Maputo vive, neste momento, um dos mais graves escândalos de saúde pública das últimas décadas. Milhares de moçambicanos estão a consumir, diariamente, água turva, fétida e imprópria para o consumo humano, tudo sob o olhar impassível das autoridades reguladoras e da empresa pública de abastecimento, Águas da Região Metropolitana de Maputo (AdRMM).
Bairros como Alto Maé, Munhuana, Bagamoyo, Malhangalene, Tchumene e muitos outros transformaram-se em laboratórios de doenças hídricas. Crianças com dores estomacais, vómitos e diarreias estão a ser levadas aos hospitais após ingerirem o líquido que deveria lhes garantir vida, mas que, neste caso, parece estar a oferecer a morte gota a gota, é uma conclusão do Observatório Cidadão para a Saúde (OCS), organização nacional compost por profissionais de saúde, cientistas sociais e investigadores interessados em contribuir para o fortalecimento da participação do público no debate atinente ao sector de saúde.
O relatorio recentemente divulgado por esta organizacao refere que a população tem vindo a consumir água contaminada, abastecida através da rede pública e ou fornecedores privados no país. Maputo, Matola e Tete estão entre algumas regiões cujos moradores consomem água contaminada, segundo constatações do Observatório Cidadão para a Saúde (OCS). Análises laboratoriais diversas concluem que, em alguns casos, a água está contaminada por bactérias maléficas ou químicos prejudiciais à saúde humana. A situação coloca a população a viver no risco iminente de contrair doenças de origem hídrica.
Governo lava as mãos com água suja
A violação do Decreto Ministerial n.º 180/2004, que regula a qualidade da água para consumo humano, tornou-se rotina. A AdRMM e a Autoridade Reguladora de Águas (AURA, IP) ignoram, sem pudor, as reclamações da população. Procuradas pelo Observatório Cidadão para a Saúde (OCS), ambas as instituições optaram pelo silêncio, um silêncio cúmplice e criminoso, que fala alto sobre o estado de abandono em que vive o povo.
Em Tete, os relatos são ainda mais assustadores, água contaminada com metais pesados como ferro e manganês, provenientes da exploração mineira, continua a ser distribuída como se fosse potável. A ausência de tratamento eficaz é a regra. A presença de coliformes fecais em furos e nascentes públicos foi confirmada pelos académicos. Mesmo assim, o líquido continua a jorrar livremente das torneiras — e dos túmulos.

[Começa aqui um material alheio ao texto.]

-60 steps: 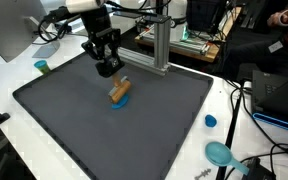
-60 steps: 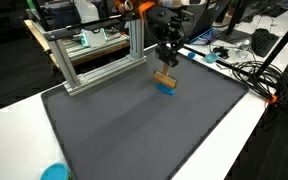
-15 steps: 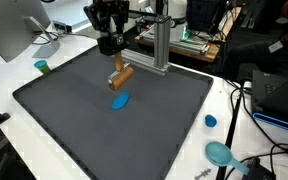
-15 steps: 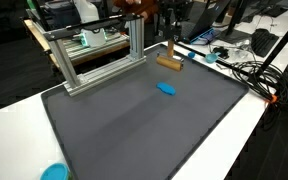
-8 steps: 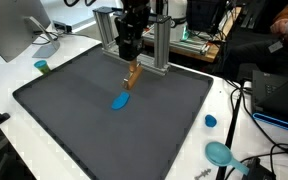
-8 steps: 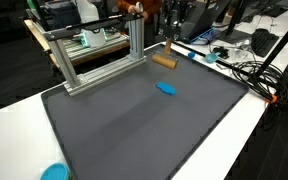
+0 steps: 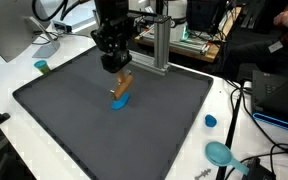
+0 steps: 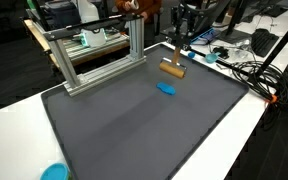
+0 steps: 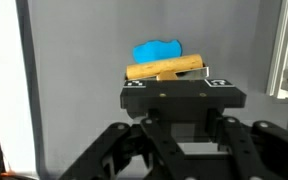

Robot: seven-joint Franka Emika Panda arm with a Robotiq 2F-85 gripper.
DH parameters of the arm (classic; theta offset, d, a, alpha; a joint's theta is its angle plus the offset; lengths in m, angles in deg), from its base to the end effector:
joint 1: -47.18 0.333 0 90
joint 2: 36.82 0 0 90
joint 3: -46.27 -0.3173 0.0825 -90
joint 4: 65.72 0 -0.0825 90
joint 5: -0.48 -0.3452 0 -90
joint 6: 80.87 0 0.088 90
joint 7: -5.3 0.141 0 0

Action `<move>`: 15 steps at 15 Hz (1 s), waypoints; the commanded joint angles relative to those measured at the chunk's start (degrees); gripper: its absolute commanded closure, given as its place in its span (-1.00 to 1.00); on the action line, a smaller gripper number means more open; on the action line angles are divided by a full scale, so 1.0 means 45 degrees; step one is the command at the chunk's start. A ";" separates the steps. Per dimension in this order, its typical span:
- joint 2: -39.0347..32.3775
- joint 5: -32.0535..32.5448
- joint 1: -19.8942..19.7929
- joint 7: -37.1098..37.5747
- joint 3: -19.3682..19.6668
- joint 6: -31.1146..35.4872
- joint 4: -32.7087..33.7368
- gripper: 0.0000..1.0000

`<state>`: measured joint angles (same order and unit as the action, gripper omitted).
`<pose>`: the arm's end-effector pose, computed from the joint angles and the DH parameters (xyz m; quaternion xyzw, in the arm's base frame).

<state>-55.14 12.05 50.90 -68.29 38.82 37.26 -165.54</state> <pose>0.6027 0.0961 0.3795 0.7065 0.7044 -0.0339 0.0597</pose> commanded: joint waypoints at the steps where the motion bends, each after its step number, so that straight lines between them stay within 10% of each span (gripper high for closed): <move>1: -0.0134 -0.0108 -0.0026 0.0088 0.0000 0.0245 0.0067 0.56; 15: -0.1337 0.0255 -0.0098 0.1385 0.0310 0.1615 -0.0025 0.56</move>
<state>-61.29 12.18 50.62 -63.35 39.80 43.98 -165.96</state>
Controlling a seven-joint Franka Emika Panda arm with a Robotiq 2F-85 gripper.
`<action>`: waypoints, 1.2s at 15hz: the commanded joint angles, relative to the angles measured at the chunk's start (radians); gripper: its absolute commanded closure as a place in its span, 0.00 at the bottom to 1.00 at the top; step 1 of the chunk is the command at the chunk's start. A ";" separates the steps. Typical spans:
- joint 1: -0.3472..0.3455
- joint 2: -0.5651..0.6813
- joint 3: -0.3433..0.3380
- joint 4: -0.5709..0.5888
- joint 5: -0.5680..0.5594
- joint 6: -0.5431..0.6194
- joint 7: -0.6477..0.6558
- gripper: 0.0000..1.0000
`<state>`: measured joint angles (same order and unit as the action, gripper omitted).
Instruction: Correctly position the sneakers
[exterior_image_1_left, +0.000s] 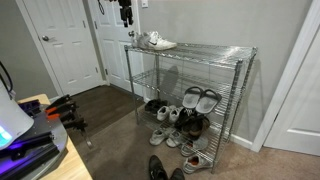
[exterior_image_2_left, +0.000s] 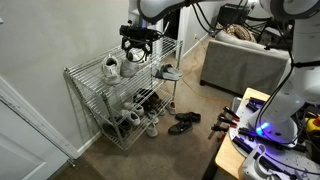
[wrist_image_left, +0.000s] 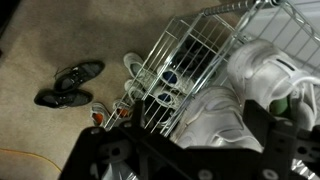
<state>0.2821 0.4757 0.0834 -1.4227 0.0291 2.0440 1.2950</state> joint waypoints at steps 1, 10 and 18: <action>0.034 0.053 -0.048 0.030 -0.040 0.136 0.150 0.00; 0.073 0.153 -0.141 0.059 -0.168 0.183 0.424 0.00; 0.074 0.196 -0.140 0.073 -0.175 0.167 0.482 0.00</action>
<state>0.3472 0.6483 -0.0492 -1.3722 -0.1272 2.2148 1.7252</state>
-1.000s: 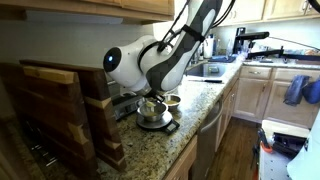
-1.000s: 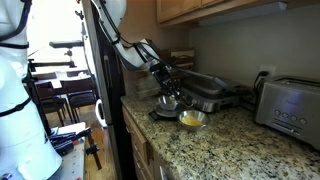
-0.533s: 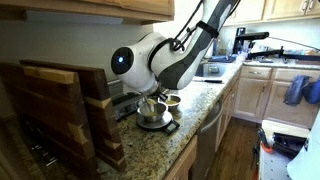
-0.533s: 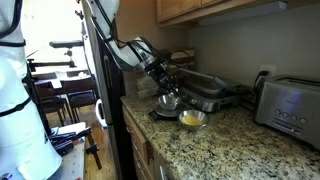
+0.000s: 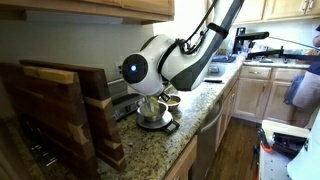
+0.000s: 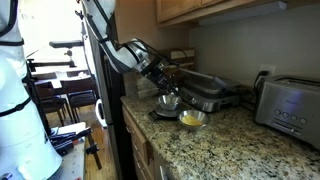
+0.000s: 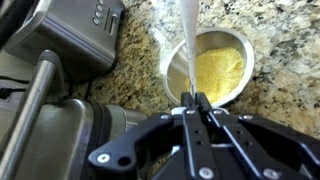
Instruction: Use the spoon to get some contents from the bowl on the right and put them into the one on the left
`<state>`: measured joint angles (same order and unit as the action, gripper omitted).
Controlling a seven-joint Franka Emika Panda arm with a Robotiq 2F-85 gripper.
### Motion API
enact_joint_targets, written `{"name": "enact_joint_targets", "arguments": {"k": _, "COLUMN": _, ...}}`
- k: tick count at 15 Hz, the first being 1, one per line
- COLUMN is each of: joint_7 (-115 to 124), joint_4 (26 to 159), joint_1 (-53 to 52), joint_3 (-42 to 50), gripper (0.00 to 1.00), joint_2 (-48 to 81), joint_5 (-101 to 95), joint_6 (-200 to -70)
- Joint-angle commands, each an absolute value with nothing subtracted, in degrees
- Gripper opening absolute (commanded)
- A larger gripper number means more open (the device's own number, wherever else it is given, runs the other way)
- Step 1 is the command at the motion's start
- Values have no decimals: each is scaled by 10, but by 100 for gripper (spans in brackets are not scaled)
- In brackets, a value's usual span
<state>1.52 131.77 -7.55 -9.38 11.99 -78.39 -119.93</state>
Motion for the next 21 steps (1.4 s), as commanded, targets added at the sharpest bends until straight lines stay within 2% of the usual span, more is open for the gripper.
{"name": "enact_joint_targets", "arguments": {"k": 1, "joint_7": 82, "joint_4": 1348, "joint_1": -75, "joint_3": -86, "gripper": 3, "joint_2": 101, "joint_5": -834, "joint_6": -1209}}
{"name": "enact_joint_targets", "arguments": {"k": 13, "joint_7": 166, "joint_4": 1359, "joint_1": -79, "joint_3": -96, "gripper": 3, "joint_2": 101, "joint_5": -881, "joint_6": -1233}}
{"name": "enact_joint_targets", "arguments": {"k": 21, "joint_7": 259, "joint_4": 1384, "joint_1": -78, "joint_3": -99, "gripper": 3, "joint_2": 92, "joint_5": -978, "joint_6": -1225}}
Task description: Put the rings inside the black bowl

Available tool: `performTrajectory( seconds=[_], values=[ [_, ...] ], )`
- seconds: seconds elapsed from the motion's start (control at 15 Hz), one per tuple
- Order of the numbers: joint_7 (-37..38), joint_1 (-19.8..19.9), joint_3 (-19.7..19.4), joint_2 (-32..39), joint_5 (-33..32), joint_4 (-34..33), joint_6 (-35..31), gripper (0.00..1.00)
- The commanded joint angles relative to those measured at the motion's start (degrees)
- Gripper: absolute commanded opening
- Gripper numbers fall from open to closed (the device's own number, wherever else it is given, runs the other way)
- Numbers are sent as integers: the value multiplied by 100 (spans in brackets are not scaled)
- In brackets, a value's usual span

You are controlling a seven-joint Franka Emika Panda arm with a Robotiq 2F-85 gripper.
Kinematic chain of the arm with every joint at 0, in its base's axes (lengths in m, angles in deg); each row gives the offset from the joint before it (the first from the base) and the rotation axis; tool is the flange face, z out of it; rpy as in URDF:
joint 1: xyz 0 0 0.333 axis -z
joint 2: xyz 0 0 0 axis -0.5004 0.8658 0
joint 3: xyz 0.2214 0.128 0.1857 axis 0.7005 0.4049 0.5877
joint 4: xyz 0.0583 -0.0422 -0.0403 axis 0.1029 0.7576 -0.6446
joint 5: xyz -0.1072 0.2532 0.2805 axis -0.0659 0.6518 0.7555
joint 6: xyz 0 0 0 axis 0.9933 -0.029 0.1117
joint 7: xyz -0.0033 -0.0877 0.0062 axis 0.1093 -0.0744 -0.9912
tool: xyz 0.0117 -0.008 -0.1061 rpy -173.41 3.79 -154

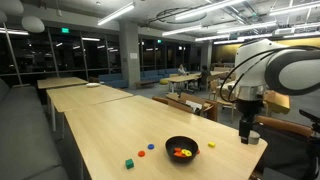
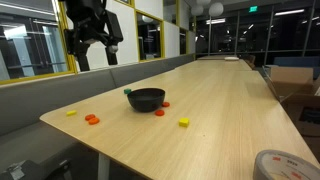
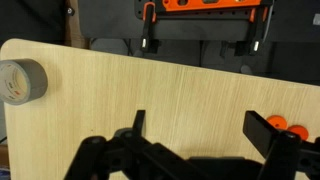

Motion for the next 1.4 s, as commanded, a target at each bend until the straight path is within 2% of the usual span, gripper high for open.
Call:
performTrajectory(
  seconds=[0.0, 0.4, 0.6, 0.87, 1.07, 1.33],
  values=[
    [53, -81, -74, 15, -55, -10, 16, 100],
    [53, -81, -74, 26, -55, -10, 16, 100],
    [274, 142, -5, 206, -385, -92, -689, 100],
    [732, 577, 74, 1016, -1039, -529, -2136, 100],
    [989, 842, 105, 1840, -1264, -957, -2942, 100],
    [1426, 994, 23, 2717, -1158, -1519, -2858, 100]
  ],
)
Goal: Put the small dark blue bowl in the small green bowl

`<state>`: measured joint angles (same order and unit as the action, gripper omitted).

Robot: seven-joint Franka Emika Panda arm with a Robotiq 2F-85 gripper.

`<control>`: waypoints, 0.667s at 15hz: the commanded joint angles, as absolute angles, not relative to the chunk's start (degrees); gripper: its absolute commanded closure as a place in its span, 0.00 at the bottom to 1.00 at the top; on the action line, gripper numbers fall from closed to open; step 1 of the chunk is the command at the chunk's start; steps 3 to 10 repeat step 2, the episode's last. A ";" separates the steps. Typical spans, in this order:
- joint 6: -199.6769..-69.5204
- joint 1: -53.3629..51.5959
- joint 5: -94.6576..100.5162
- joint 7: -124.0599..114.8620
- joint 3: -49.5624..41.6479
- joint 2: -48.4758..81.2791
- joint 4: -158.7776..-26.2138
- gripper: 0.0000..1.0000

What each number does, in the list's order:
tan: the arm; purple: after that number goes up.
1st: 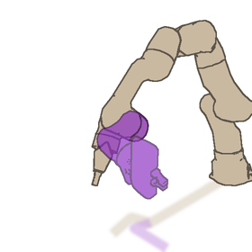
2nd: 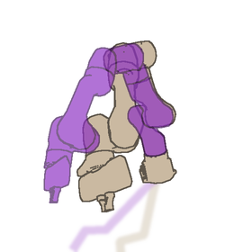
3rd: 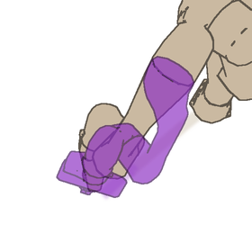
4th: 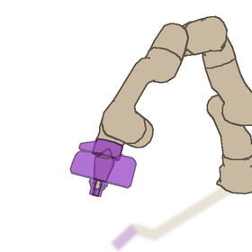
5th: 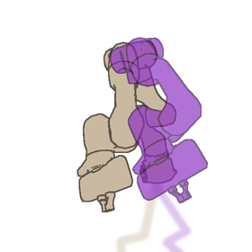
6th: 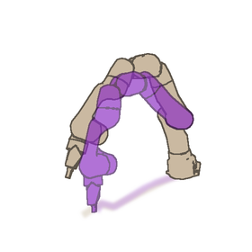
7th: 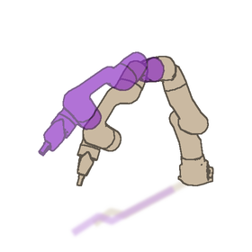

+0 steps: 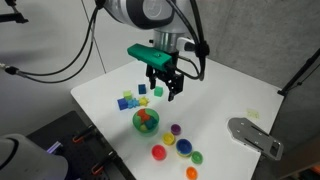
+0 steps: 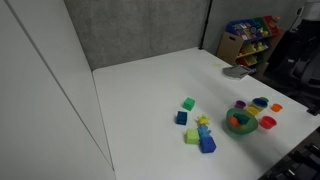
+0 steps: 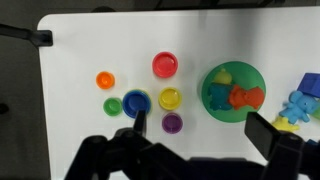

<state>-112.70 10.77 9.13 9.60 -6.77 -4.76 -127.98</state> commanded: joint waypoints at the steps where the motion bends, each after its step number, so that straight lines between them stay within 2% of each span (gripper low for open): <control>1: -111.74 9.62 9.41 9.54 -7.53 -5.42 -127.91 0.00; 10: -111.39 9.43 9.46 9.54 -7.49 -5.82 -127.91 0.00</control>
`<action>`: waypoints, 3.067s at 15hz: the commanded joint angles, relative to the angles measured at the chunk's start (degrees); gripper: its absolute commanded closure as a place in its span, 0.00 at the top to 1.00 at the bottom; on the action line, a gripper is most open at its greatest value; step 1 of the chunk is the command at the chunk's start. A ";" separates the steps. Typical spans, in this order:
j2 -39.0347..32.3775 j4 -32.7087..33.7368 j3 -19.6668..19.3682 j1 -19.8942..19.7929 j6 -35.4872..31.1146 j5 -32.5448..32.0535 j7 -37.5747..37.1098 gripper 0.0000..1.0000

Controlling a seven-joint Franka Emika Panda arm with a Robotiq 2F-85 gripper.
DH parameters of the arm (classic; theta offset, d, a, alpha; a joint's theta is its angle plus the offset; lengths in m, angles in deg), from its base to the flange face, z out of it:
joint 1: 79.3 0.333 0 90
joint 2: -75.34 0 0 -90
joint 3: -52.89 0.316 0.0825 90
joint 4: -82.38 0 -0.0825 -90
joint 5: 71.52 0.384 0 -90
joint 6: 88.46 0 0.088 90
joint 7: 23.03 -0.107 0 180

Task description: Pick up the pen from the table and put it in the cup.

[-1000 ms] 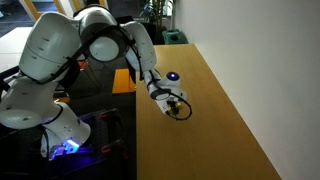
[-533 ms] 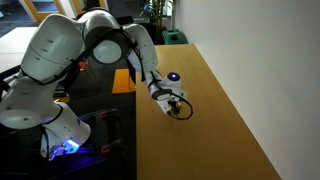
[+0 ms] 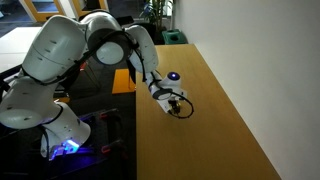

Enquanto os relatórios oficiais celebram estatísticas, a realidade no terreno mata. Em 2024, Maputo registou mais de 10 mil casos de diarreia em apenas 18 semanas. Em 2023, foram 20 mil casos de cólera em todo o país. Crianças com menos de cinco anos continuam a ser as maiores vítimas, representando a esmagadora maioria das mais de 3 milhões de mortes anuais causadas por doenças relacionadas com água contaminada no mundo, segundo a OMS.
Apesar disso, a resposta institucional resume-se a notas técnicas, reformas administrativas e concessões a operadores privados que, na prática, operam sem fiscalização eficaz. A promessa de acesso universal à água potável até 2030, inscrita nos Objectivos de Desenvolvimento Sustentável (ODS), está a afundar no mesmo esgoto que contamina as condutas de abastecimento.
O país que quer crescer… com a barriga cheia de germes
Paulo Marcos Sebastião, engenheiro químico e doutor em Meio Ambiente, afirma: “O fornecimento de água imprópria compromete a saúde pública, afecta a produtividade nacional e perpetua o subdesenvolvimento.” E o mais grave: o problema é conhecido, diagnosticado, mapeado, mas deliberadamente ignorado.
O Governo de Moçambique assina tratados internacionais de qualidade, como a norma ISO 24500, mas dentro de portas permite que operadores forneçam água com odor, cor estranha e bactérias fecais, em plena capital do país. O que não se vê nos gráficos do INE é que muitas famílias, mesmo tendo torneiras, são obrigadas a ferver água, comprar galões ou, pior ainda, resignar-se ao consumo de veneno líquido.
Com a proliferação de operadores licenciados pelo Estado, a gestão da água virou oportunidade de negócio, mas sem garantias de qualidade. O controlo laboratorial é esporádico e quase sempre feito por iniciativa dos próprios cidadãos. Foi o caso de uma estudante universitária que descobriu, por conta própria, que três das cinco amostras de água recolhidas em mercados populares da cidade de Maputo eram impróprias para o consumo humano.
A cada copo, uma roleta russa. A cada banho, um risco de infecção. A cada silêncio das autoridades, uma sentença assinada.